Comments to Department of State Urge Government to Abandon Supplemental Questions for Visa Applicants
Proposed information collection would disproportionately burden Muslim travelers and chill speech for no proven security benefit.
Today, the Brennan Center, joined by 48 other civil and human rights groups, submitted comments raising a host of fundamental objections to a proposed State Department policy that would disproportionately burden travelers from Muslim countries and chill speech protected by the First Amendment and international human rights standards.
On August 3, 2017, the U.S. State Department issued a 60-day notice of a policy to collect supplemental information from approximately 65,000 visa applicants; this policy continues the information collection put into place on an emergency basis in May 2017, to which the Brennan Center and 34 other groups objected.
The supplemental questions would require visa applicants to provide 15 years’ worth of personal information, as well as all social media platforms and handles they have used during the previous five years. They would predominantly be asked of persons seeking to travel to the U.S. from Muslim-majority countries that President Trump has targeted with categorical travel bans. This policy is in furtherance of the government’s “extreme vetting” policy initiative, which has been criticized for unfairly targeting certain groups based on religion and national origin as well as placing an excessive burden on visa applicants without sufficiently showing that the additional information is useful or relevant to national security concerns.

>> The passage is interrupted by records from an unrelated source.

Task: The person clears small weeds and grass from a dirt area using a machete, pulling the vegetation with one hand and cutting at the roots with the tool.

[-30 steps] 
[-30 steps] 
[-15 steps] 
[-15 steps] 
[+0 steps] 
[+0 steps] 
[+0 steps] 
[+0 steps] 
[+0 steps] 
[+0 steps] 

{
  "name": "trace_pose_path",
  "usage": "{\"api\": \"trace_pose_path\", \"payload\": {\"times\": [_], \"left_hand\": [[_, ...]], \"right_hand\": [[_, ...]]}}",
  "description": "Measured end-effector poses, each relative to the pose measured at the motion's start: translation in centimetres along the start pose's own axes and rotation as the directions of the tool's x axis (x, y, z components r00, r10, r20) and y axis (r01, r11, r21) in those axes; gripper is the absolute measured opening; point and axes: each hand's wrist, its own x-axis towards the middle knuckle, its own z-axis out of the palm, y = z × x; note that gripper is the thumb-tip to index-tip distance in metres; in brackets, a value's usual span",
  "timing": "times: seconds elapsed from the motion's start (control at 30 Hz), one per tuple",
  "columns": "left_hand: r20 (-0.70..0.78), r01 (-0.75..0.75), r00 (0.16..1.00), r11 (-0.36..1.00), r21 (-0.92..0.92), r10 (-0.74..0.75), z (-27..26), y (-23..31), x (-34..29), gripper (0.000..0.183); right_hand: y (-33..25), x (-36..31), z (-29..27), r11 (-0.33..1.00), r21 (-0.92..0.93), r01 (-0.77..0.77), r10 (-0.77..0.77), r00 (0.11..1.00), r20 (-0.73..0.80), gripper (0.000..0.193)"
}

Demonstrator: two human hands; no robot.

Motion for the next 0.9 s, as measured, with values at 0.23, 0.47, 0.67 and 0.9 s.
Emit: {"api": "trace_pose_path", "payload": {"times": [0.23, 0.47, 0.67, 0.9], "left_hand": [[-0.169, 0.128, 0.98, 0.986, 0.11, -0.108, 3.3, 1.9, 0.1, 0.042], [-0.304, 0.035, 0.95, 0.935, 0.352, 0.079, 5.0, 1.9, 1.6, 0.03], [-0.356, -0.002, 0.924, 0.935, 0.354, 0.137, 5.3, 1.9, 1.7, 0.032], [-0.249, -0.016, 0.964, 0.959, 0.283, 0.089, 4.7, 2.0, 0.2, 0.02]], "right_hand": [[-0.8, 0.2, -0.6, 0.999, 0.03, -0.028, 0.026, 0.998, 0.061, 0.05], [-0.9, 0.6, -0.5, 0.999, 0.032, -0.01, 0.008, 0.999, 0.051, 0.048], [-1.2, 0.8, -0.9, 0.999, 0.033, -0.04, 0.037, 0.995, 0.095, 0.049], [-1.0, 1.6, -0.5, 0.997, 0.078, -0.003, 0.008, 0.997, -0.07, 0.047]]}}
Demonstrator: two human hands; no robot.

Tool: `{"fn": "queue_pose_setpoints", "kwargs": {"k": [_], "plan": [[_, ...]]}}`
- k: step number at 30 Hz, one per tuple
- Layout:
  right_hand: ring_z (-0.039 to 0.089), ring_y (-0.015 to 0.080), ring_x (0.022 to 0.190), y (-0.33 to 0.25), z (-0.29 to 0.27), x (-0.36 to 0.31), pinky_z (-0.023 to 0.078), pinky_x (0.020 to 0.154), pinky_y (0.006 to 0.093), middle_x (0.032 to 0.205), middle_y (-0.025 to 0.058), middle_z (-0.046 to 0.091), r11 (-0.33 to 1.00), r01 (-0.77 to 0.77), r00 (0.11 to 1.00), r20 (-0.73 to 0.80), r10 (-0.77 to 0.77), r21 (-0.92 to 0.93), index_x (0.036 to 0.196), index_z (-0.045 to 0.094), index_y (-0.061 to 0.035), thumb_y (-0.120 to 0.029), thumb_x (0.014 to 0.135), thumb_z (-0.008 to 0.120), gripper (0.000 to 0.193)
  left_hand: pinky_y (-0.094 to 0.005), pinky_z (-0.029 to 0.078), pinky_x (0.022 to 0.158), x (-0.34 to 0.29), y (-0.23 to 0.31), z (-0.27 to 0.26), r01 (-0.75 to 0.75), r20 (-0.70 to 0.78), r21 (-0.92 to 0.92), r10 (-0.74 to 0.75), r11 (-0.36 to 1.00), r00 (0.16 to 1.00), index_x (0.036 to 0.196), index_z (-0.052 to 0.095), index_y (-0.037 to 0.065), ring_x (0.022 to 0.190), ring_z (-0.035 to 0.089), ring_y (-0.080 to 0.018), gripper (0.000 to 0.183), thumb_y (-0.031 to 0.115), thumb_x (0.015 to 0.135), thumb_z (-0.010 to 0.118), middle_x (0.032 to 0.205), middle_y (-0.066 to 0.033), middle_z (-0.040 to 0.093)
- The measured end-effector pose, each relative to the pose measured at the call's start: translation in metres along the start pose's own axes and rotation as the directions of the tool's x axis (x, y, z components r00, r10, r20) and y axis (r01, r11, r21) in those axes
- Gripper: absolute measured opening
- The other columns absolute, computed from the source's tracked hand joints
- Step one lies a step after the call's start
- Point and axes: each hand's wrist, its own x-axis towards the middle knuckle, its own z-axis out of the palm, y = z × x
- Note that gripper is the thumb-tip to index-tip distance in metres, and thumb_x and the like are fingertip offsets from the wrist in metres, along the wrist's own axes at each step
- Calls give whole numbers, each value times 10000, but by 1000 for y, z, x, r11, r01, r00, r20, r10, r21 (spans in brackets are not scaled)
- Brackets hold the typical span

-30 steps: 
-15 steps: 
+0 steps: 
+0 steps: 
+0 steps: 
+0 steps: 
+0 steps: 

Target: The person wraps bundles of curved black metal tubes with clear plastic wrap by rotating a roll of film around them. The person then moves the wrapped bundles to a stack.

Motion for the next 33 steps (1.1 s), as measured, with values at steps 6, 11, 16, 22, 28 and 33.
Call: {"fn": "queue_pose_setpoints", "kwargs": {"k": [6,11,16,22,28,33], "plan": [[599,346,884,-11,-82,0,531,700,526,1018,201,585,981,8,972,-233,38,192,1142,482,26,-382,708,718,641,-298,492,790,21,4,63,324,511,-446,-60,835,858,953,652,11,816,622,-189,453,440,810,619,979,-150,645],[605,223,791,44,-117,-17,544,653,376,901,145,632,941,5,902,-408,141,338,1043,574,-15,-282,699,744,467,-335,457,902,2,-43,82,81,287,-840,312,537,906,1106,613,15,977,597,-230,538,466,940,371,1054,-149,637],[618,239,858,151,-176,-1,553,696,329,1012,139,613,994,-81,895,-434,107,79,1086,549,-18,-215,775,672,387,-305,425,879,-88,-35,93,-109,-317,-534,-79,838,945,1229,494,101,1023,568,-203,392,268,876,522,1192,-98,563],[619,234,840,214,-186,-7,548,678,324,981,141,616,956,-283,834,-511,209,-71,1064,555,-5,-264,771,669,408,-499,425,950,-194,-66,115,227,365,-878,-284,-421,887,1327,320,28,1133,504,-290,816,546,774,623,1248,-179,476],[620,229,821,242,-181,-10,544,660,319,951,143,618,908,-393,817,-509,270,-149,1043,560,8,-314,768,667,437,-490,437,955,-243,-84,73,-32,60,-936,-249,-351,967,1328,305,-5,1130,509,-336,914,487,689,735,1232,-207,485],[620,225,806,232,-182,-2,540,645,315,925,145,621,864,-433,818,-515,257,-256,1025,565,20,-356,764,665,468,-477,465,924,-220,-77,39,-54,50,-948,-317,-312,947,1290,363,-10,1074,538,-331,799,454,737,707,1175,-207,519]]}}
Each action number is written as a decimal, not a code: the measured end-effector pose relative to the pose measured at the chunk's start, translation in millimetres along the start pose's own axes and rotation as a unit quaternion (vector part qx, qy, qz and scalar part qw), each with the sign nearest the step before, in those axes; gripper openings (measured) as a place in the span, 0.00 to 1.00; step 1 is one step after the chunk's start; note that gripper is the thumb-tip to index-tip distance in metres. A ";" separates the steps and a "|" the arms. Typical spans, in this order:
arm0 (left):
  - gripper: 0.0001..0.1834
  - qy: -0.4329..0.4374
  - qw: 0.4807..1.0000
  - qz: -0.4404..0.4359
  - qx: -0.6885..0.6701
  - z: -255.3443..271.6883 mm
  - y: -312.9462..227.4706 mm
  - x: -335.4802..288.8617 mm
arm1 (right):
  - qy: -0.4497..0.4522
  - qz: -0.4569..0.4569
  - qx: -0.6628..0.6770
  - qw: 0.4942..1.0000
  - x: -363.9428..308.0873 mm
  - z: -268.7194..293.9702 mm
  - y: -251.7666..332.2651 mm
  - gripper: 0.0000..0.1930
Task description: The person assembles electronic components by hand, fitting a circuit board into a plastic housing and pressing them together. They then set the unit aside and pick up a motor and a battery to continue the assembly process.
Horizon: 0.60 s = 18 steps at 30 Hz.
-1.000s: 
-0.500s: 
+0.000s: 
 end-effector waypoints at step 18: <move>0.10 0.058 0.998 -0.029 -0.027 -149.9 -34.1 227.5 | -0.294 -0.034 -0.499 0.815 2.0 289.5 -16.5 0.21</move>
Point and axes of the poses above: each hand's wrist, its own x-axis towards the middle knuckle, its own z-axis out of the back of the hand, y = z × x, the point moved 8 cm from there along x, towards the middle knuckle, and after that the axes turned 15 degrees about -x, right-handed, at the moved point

The letter to the State Department makes six principal objections:
- The proposed collection excessively burdens visa applicants for speculative national security benefits: The request for fifteen years’ worth of details on travel, address, and employment imposes an excessive – and potentially exclusionary – burden on affected applicants without commensurate benefits for national security;
- Request for social media platforms and identifiers is ambiguous and broad: The term “social media platforms” is not defined, and may be interpreted to include an incredibly broad array of online activities. Additionally, the scope of the request raises the risk that travelers will be held accountable for posts on a profile for which they exercise only partial control;
- Information that is captured will be difficult to interpret and the process will chill free expression: Communications on social media are difficult, if not impossible, to interpret accurately, even more so in the context of unfamiliar cultures and languages, and applicants and their American contacts may proactively censor themselves;
- Muslims will be primarily burdened: The history of these vetting procedures suggests that they are likely to be applied disproportionately to Muslim applicants, disfavoring individuals on the basis of their religious beliefs;
- Information collection may facilitate bulk data mining and algorithmic analysis efforts that amplify privacy and discrimination concerns: The report does not specify how the State Department will use or store the data it obtains, and exploiting this data for bulk mining or algorithmic analysis would further amplify many of the existing concerns about discrimination and invasion of privacy;
- There is no evidence that foreign visitors pose a significant threat to the U.S.: Over the past ten years, Americans have been more than ten times as likely to drown in a bathtub or die in a lightning strike than to die in a terrorist attack perpetrated by a foreign born terrorist on U.S. soil, and entry screening would have been unlikely to stop the attacks that were perpetrated by foreign-born terrorists.
In sum, the Department of State’s rushed information collection initiative will create unnecessary burdens for those seeking to come to the United States, implement an overly-broad and ambiguous social-media policy with unclear future implications, and create an infrastructure through which policies that discriminate against Muslims may be administered. The Brennan Center and its allies urge the State Department to abandon its proposal.